Trimble Inc (TRMB, Financial) has seen a 2.6% increase in its stock price, closing at $50.49 per share on September 28, 2023. However, it has experienced a 3.47% loss over the past three months. With an Earnings Per Share (EPS) of 1.38, the question arises: Is the stock modestly undervalued? This article conducts an in-depth analysis of Trimble's valuation, providing a comprehensive insight into the company's financial status.
Introduction to Trimble Inc
Trimble Inc is renowned for its location-based solutions that utilize global positioning system (GPS), laser, optical, and inertial technologies. Its product portfolio is diverse, encompassing 3D laser scanning, flow and application control systems, monitoring systems, water management, and navigation infrastructure. Trimble serves a broad range of industries, including agriculture, architecture, civil engineering, survey and land administration, construction, and geospatial. The company operates in four reportable segments: Buildings and Infrastructure, Geospatial, Resources and Utilities, and Transportation. Most of its revenues are generated from the US and Europe, with the rest coming from the Asia Pacific and other markets.
Understanding Trimble's GF Value
The GF Value is a proprietary measure that represents the intrinsic value of a stock.

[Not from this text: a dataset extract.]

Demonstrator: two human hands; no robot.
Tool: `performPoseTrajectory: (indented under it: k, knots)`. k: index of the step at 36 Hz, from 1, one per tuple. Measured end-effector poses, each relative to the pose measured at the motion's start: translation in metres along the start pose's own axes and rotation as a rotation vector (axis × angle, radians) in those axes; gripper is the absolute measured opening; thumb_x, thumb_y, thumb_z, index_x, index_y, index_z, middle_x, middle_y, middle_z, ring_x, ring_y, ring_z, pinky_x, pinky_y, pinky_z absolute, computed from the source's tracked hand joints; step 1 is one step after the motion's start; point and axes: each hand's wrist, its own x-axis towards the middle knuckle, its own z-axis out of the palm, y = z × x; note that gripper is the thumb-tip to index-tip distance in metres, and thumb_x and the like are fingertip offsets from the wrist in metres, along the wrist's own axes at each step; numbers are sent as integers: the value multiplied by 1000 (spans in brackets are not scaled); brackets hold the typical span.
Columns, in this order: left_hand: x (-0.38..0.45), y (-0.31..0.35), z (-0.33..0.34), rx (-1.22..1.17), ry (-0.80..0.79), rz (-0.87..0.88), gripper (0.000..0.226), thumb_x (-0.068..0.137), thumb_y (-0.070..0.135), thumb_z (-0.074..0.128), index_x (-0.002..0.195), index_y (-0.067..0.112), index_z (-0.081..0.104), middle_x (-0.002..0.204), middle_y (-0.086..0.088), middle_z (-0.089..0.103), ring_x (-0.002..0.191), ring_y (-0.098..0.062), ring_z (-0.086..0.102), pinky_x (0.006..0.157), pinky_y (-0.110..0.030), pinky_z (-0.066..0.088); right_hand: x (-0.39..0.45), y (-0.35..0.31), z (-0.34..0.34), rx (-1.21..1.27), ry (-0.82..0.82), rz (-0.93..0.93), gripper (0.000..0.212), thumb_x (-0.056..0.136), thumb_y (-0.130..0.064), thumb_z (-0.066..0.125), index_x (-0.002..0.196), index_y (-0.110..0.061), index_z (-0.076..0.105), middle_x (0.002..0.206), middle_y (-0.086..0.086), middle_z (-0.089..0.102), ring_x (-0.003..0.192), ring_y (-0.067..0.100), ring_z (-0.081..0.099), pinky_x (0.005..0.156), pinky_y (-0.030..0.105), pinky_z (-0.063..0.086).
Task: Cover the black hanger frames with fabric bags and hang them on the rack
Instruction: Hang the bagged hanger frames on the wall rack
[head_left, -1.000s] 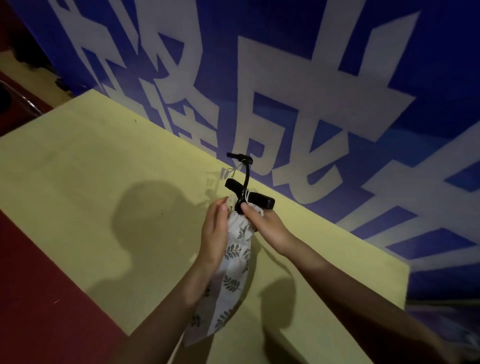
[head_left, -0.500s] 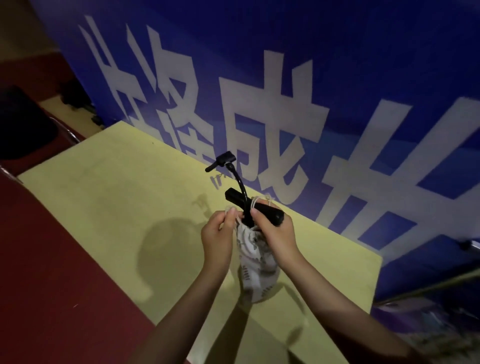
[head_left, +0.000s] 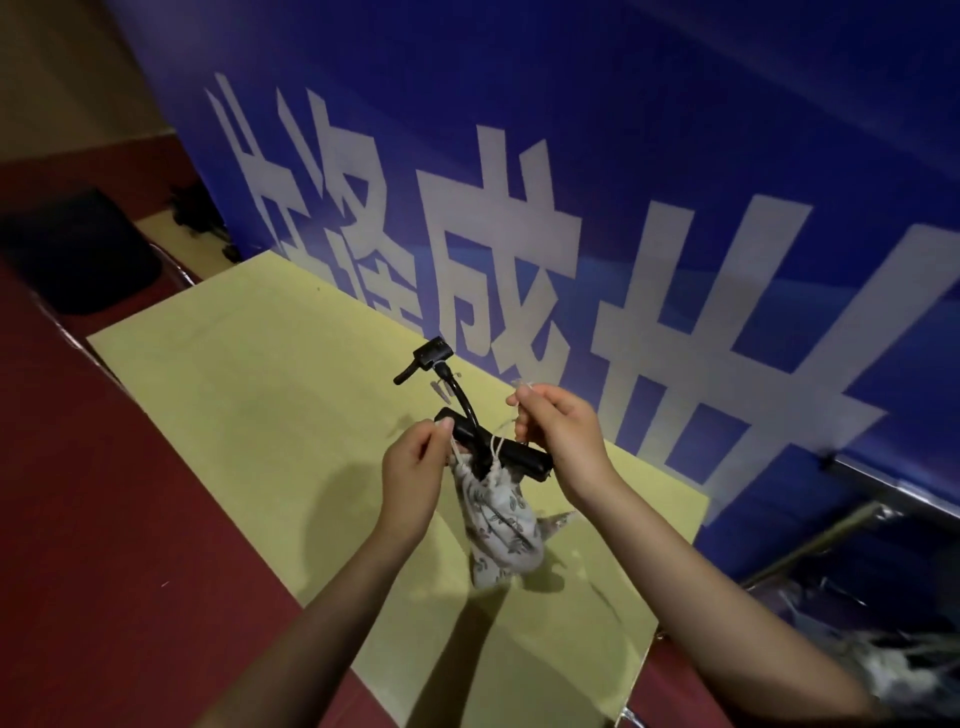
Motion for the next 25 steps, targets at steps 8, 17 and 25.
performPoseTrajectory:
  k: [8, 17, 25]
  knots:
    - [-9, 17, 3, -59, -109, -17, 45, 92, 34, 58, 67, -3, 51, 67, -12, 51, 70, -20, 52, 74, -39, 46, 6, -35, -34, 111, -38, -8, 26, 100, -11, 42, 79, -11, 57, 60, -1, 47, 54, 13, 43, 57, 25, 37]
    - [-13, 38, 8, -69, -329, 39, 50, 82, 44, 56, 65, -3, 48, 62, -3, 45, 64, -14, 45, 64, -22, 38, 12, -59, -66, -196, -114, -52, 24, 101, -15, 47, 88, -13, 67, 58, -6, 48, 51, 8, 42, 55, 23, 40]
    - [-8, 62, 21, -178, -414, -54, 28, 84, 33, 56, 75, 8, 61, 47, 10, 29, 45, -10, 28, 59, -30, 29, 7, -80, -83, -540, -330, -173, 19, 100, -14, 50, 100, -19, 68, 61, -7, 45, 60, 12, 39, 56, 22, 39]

It is calculated based on historical trading multiples, a GuruFocus adjustment factor based on past performance and growth, and future business performance estimates. The GF Value Line provides an overview of the fair value at which the stock should ideally be traded. If the stock price is significantly above the GF Value Line, it is overvalued, and its future return is likely to be poor. Conversely, if it is significantly below the GF Value Line, its future return will likely be higher.

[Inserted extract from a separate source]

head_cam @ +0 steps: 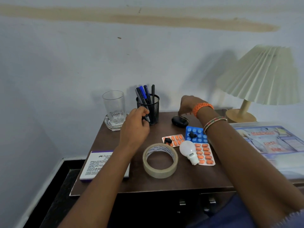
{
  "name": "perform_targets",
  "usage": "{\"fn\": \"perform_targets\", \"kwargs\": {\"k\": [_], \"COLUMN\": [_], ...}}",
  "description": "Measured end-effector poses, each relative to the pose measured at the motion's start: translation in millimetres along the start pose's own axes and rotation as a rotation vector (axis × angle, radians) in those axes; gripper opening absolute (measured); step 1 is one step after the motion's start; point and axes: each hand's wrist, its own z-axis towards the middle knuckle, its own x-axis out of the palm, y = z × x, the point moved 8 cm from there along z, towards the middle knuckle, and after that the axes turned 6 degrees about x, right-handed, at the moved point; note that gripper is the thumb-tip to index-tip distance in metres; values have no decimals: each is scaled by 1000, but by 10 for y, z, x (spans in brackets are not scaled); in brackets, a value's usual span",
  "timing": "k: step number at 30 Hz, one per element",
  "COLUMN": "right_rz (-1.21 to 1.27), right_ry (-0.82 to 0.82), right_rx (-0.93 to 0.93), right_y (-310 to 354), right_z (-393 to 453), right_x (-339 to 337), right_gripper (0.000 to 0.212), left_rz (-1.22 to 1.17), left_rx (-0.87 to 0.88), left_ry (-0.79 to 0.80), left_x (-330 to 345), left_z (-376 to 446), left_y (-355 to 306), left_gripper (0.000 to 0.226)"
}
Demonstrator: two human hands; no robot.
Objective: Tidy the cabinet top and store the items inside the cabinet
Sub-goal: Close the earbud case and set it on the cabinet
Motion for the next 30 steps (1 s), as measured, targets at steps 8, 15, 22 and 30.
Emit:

According to our calculation, Trimble (TRMB, Financial) appears to be modestly undervalued. Its current price of $50.49 per share and a market cap of $12.50 billion suggest a potential for higher long-term returns due to its relative undervaluation.
Assessing Trimble's Financial Strength
Investing in companies with poor financial strength poses a high risk of permanent capital loss. To avoid this, it is crucial to examine a company's financial strength before purchasing shares. The cash-to-debt ratio and interest coverage are great indicators of a company's financial strength. Trimble's cash-to-debt ratio of 0.07 ranks worse than 95.99% of 2372 companies in the Hardware industry, indicating fair financial strength.
Profitability and Growth of Trimble
Investing in profitable companies, especially those with consistent profitability over the long term, poses less risk. Trimble has been profitable for 10 out of the past 10 years. With an operating margin of 13.2%, it ranks better than 83.18% of 2456 companies in the Hardware industry. Trimble's average annual revenue growth is 4.4%, which ranks better than 50.64% of 2332 companies in the Hardware industry.
ROIC vs WACC
Comparing a company's return on invested capital (ROIC) to its weighted average cost of capital (WACC) can also evaluate its profitability. The ROIC measures how well a company generates cash flow relative to the capital it has invested in its business. The WACC is the rate that a company is expected to pay on average to all its security holders to finance its assets. If the ROIC exceeds the WACC, the company is likely creating value for its shareholders. Trimble's ROIC is 5.27 while its WACC came in at 13.62.
Conclusion
In conclusion, Trimble (TRMB, Financial) appears to be modestly undervalued. The company's financial condition is fair, and its profitability is strong. Its growth ranks worse than 53.54% of 1961 companies in the Hardware industry. For a more comprehensive understanding of Trimble's financials, you can check out its 30-Year Financials here.